Traveling While Pregnant
Regarding air travel, Dr. Rand notes that while research is ongoing, general advice includes wearing a mask in crowded places, maintaining hand hygiene, preparing meals at home, or choosing fresh food to avoid gastrointestinal infections. During flights, it is advisable to walk in the airplane aisle and avoid prolonged sitting to reduce the risk of blood clots in the legs and lungs. Heavy luggage should be avoided.
Regarding mental health, Dr. Rand highlights that hormonal fluctuations during pregnancy can significantly affect mood, leading to conditions such as depression and anxiety. She recommends consulting a family physician if such symptoms arise.
Warning Signs During Pregnancy
Pregnant women should be vigilant for warning signs such as bleeding, decreased or abnormal fetal movement, abdominal pain, or any trauma to the abdomen. Vaginal douching is not recommended due to the risk of urinary and uterine infections, with swimming in the sea being a safer alternative.
Fasting and Breastfeeding During Pregnancy
Dr. Rand assures that fasting is generally safe for pregnant women who are in good health. Fluid and nutrient intake can be managed during non-fasting hours, and a physician should be consulted if any risk factors are present.
If a woman is both pregnant and breastfeeding, milk production may decrease due to hormonal changes. However, continuing to breastfeed is generally safe. It is important to take vitamins, maintain a healthy diet, and stay hydrated.
As a family physician, Dr. Rand also advises against the use of chemicals on the hair, including dye, particularly during the first trimester.
Ultrasound Scans During Pregnancy
Pregnant women typically require four ultrasound scans, although this may vary from one individual to another. The first scan at 8 weeks confirms the fetal heartbeat; the second, between 11-14 weeks, assesses the neck and nose for Down syndrome; the third, between 18-22 weeks, checks for congenital anomalies; and the fourth, after 28 weeks, monitors fetal growth and size.
Gestational Diabetes
Screening for gestational diabetes begins at the first prenatal visit with a fasting blood glucose test, followed by an oral glucose tolerance test between 24-28 weeks. In most cases, gestational diabetes can be managed with dietary modifications under the guidance of the family physician, a health educator, and a nutritionist at the health center, along with regular exercise. In some instances, a referral to a diabetes specialist at Hamad Hospital may be necessary for treatment with medication or insulin.

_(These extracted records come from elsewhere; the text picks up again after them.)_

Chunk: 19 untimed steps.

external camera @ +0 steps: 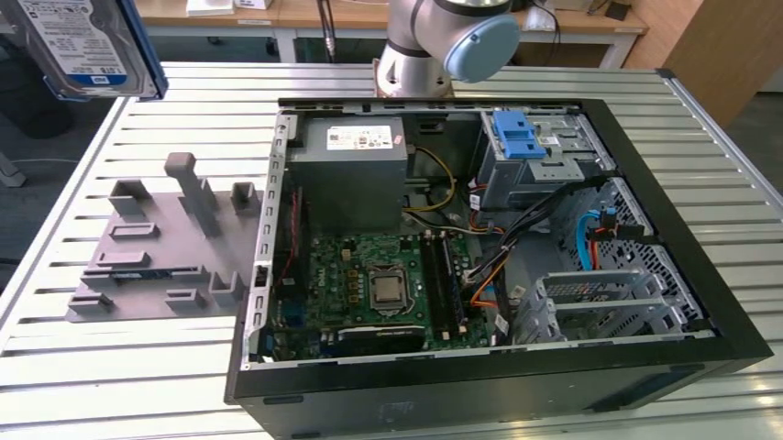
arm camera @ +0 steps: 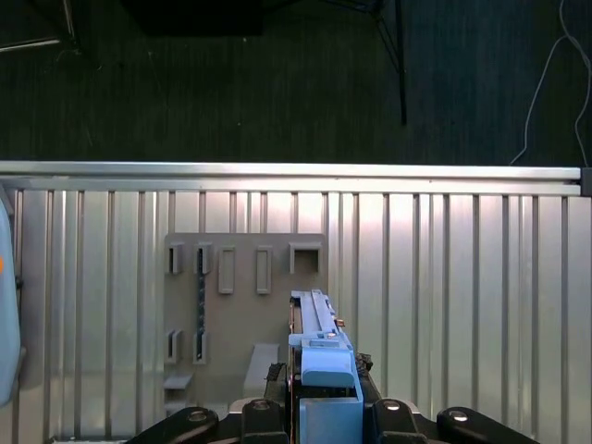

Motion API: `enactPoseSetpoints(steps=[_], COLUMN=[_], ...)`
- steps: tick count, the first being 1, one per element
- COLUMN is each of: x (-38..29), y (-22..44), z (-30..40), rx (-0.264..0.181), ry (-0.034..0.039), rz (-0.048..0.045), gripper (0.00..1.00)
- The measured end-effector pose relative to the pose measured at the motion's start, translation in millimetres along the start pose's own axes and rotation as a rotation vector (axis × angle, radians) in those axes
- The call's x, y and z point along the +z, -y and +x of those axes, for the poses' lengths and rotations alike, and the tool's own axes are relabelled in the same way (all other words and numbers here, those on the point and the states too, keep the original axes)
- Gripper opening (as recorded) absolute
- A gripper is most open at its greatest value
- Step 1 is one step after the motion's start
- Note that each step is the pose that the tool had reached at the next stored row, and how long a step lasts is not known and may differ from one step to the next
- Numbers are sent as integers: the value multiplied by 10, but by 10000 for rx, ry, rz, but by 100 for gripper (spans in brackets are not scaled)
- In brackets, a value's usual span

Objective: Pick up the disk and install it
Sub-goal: 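Pick up the disk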

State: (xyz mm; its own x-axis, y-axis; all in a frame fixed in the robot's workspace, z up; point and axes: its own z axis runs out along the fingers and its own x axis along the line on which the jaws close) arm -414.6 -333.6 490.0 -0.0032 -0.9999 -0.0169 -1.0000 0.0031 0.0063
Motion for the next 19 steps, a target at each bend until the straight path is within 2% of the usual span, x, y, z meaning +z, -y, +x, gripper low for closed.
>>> enactPoseSetpoints(steps=[19], x=[-1], y=[138], z=[-1], rx=[1], ry=[0], rz=[0], gripper=[36])
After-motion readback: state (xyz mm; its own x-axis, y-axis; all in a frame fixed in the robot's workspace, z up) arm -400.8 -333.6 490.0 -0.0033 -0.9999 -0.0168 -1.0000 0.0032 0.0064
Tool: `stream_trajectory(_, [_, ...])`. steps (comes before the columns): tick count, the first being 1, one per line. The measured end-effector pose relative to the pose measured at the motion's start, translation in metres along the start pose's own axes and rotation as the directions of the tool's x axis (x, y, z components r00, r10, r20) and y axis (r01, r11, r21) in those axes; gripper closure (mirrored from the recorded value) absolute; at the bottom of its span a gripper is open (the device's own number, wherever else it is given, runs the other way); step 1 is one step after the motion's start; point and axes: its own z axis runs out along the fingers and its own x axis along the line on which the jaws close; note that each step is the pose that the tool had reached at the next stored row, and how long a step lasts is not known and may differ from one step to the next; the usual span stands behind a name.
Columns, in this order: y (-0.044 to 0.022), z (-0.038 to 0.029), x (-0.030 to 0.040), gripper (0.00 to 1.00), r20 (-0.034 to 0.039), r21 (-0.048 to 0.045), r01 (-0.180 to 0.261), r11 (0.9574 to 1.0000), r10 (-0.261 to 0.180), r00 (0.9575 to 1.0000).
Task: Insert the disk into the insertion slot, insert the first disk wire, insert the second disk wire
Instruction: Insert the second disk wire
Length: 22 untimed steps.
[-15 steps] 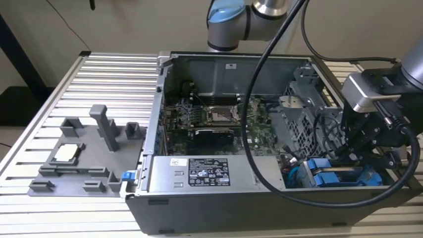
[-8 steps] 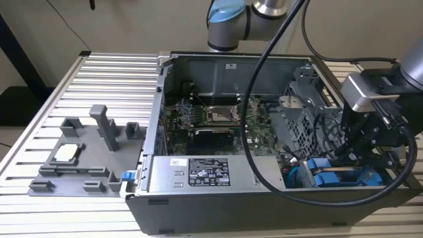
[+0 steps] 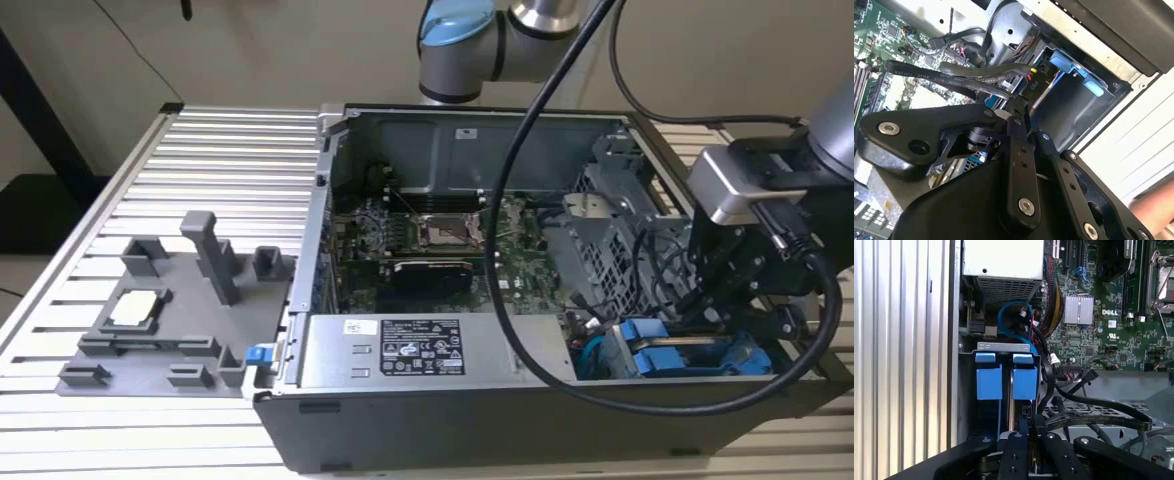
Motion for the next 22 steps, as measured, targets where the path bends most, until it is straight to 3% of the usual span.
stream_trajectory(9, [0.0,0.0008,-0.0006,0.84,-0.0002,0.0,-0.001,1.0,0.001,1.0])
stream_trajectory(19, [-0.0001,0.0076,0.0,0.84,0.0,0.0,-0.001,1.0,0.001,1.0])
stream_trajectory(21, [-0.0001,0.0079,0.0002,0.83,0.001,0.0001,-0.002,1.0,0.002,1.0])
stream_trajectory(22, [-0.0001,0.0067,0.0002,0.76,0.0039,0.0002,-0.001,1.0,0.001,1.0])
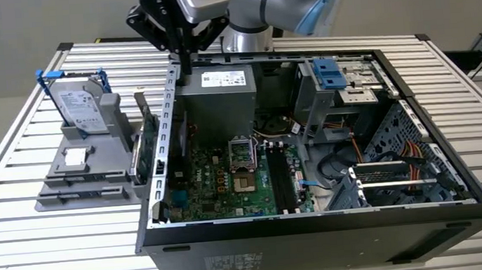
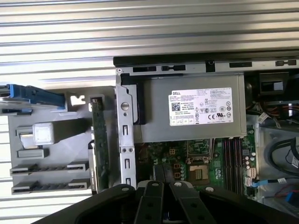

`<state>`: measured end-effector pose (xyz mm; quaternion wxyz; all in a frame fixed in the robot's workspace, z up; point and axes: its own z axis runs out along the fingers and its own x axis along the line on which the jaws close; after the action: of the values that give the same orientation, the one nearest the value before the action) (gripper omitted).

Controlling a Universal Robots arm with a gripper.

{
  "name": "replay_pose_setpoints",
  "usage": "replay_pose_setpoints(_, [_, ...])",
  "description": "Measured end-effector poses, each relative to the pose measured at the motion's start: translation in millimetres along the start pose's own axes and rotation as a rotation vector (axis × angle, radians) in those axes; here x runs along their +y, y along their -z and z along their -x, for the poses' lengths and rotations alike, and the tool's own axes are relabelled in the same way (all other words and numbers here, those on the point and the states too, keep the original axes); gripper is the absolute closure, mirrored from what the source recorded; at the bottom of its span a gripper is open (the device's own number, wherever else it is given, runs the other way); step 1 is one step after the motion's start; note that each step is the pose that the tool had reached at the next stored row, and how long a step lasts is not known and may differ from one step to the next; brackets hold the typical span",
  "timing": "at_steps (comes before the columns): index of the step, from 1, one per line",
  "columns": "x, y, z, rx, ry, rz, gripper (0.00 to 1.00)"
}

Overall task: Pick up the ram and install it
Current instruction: 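Reach for the ram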

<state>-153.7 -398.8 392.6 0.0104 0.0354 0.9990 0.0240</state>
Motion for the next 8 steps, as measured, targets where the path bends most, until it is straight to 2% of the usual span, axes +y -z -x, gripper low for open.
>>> replay_pose_setpoints(8, [-0.2, 0.1, -2.9, 0.0, 0.0, 0.0, 1.0])
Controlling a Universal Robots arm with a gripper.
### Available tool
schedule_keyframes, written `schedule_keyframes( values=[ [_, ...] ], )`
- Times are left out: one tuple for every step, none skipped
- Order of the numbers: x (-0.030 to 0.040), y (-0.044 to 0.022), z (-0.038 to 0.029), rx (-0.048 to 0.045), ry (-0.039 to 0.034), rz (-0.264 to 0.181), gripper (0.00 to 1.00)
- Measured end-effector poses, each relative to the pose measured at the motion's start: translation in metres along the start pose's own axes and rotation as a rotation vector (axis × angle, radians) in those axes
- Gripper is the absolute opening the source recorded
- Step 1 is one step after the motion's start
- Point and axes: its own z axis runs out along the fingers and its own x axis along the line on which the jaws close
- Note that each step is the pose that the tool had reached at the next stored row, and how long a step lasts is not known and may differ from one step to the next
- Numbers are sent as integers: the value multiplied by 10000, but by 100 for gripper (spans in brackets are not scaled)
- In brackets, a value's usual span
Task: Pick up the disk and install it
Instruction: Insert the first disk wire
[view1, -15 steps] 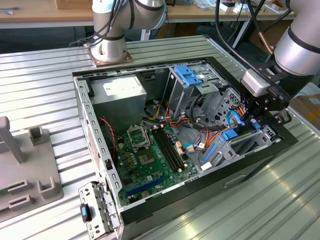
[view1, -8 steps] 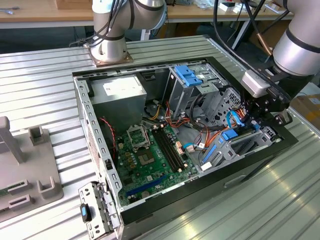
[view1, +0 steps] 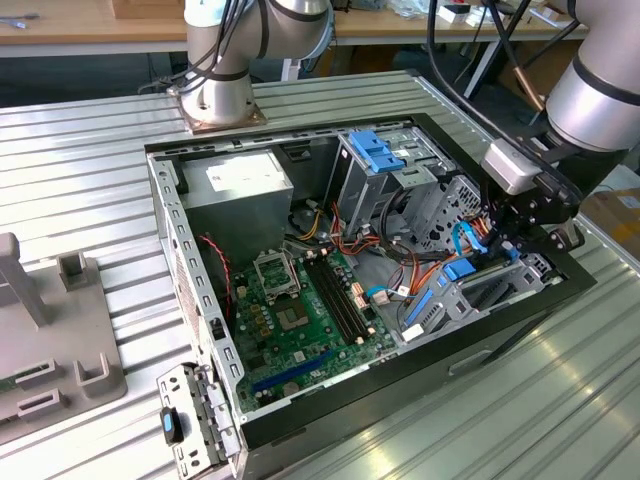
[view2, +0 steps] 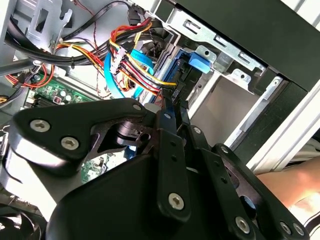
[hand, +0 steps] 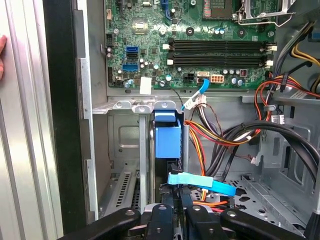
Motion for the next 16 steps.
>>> schedule_keyframes(
  values=[
    [0, -3, 2, -41, 35, 181, 17],
    [0, -3, 1, -43, 39, 195, 17],
    [0, -3, 0, -44, 40, 200, 17],
    [0, -3, 1, -45, 41, 205, 17],
    [-3, -4, 1, -47, 56, 204, 17],
    [-5, -10, 1, -60, 116, 196, 17],
    [-4, -12, 3, -78, 169, 194, 17],
    [-4, -11, 3, -80, 169, 195, 17],
    [-4, -12, 2, -80, 171, 195, 17],
    [-9, -16, 3, -85, 177, 193, 17],
    [-20, -23, 3, -101, 204, 189, 17],
    [-25, -27, 4, -113, 221, 187, 17],
    [-35, -29, 5, -123, 249, 184, 17],
    [-46, -31, 5, -128, 278, 181, 17],
    [-54, -35, 6, -133, 294, 178, 17],
    [-69, -41, 8, -146, 342, 171, 17]
  ],
)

Six to eight weeks after delivery, blood glucose levels are rechecked to ensure they have returned to normal. A history of gestational diabetes may increase the risk of developing type 2 diabetes later in life.
Dr. Rand advises new mothers to breastfeed as much as possible after childbirth, as it provides significant health benefits for both mother and child and strengthens their bond. A postpartum follow-up appointment at the health center is essential, where the family physician will assess the mother’s health, provide advice on exercise, breastfeeding, contraception, and conduct necessary health evaluations and a clinical examination.